# Testing Plan
End-to-end automation for the OS→tap round-trip, per platform.
Today the test suite is 23 unit tests — the chord state machine and the
scancode tables. Those are good, but they prove nothing about the actual
FFI paths: a silent scancode-table drift, a regression in macOS
`FlagsChanged` diffing, or a Windows LL-hook shutdown hang would all
pass `cargo test` green. This document plans an integration layer that
closes that gap.
## 1. Goals
1. **Verify the OS→tap path end-to-end** on macOS, Linux, and Windows —
from synthetic OS-level input through the platform FFI into a
received [`Event`].
2. **Catch regressions in the paths most likely to silently break**:
scancode tables, modifier diff logic (macOS `FlagsChanged`), repeat
synthesis (per-platform), left/right fidelity, clean shutdown.
3. **Run in public CI** on at least Linux + Windows. Maintainer-local
on macOS (see §7).
4. **Fast**: the full integration suite should finish in under 30 seconds
per OS so it gates every PR without slowing merges.
## 2. Non-goals
- Testing `Error::PermissionDenied` — requires revoking TCC on macOS or
the `input` group on Linux, which CI can't do reversibly.
- Testing Bluetooth / USB hotplug, display-server switches, layout
switching — these need real hardware.
- Fuzzing the chord state machine — separate effort, orthogonal.
- Performance benchmarks — no perf targets exist yet.
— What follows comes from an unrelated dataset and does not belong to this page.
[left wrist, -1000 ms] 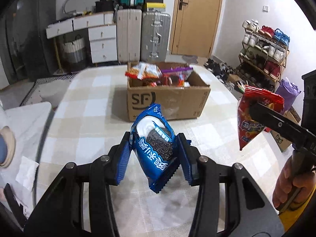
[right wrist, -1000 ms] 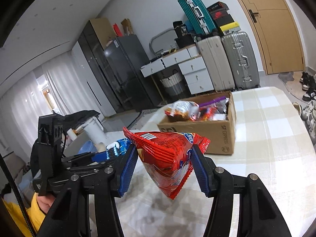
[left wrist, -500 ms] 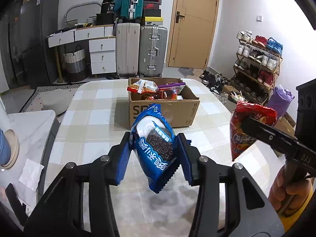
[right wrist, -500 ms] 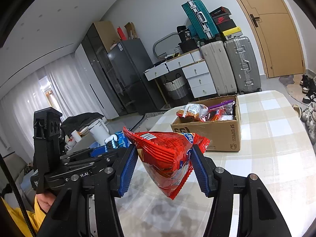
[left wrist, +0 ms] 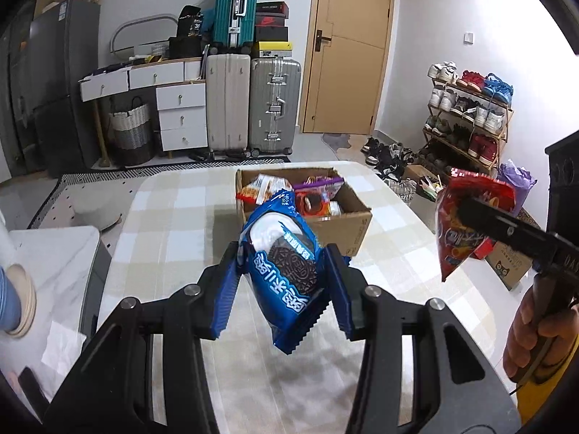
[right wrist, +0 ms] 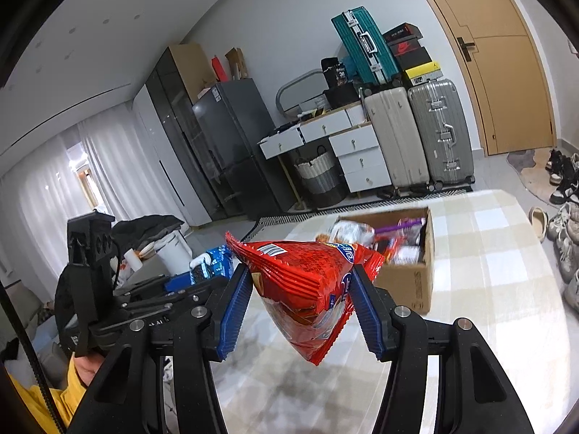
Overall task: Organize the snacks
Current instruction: 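Lift both packs and carry them over the cardboard box, then lower both packs into the box and open both tools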
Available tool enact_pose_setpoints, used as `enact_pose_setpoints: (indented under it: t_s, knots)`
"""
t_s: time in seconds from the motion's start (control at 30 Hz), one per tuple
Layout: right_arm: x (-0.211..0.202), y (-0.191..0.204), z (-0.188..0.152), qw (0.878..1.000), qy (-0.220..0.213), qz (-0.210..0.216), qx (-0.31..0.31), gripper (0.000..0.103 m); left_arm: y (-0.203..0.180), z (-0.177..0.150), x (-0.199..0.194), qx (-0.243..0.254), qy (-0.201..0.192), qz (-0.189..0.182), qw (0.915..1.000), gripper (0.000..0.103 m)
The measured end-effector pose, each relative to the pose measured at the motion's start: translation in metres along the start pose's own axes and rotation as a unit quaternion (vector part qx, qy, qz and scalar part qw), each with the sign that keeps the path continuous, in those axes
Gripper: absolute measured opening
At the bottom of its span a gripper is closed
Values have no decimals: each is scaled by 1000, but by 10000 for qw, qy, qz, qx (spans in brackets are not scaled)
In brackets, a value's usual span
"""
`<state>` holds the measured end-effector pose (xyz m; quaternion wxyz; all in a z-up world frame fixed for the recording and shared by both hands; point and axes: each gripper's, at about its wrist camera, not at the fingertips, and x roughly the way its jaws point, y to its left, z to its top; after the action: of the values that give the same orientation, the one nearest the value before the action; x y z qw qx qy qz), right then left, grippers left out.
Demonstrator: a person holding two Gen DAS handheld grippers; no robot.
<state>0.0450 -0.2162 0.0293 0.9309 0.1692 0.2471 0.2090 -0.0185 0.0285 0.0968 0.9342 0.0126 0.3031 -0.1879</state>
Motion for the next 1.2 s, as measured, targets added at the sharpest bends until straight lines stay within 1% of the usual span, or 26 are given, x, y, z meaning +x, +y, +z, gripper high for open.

- Character-level / keymap-aware tests — keytap doesn't do character
interpretation, so there's nothing to test here.
## 3. Architecture
A private, dev-only `test-synthesis` feature exposes a `Synth` trait
with per-platform implementations. Integration tests live in
`tests/roundtrip.rs` and use the trait to inject known sequences,
then read from a live `Tap` and assert.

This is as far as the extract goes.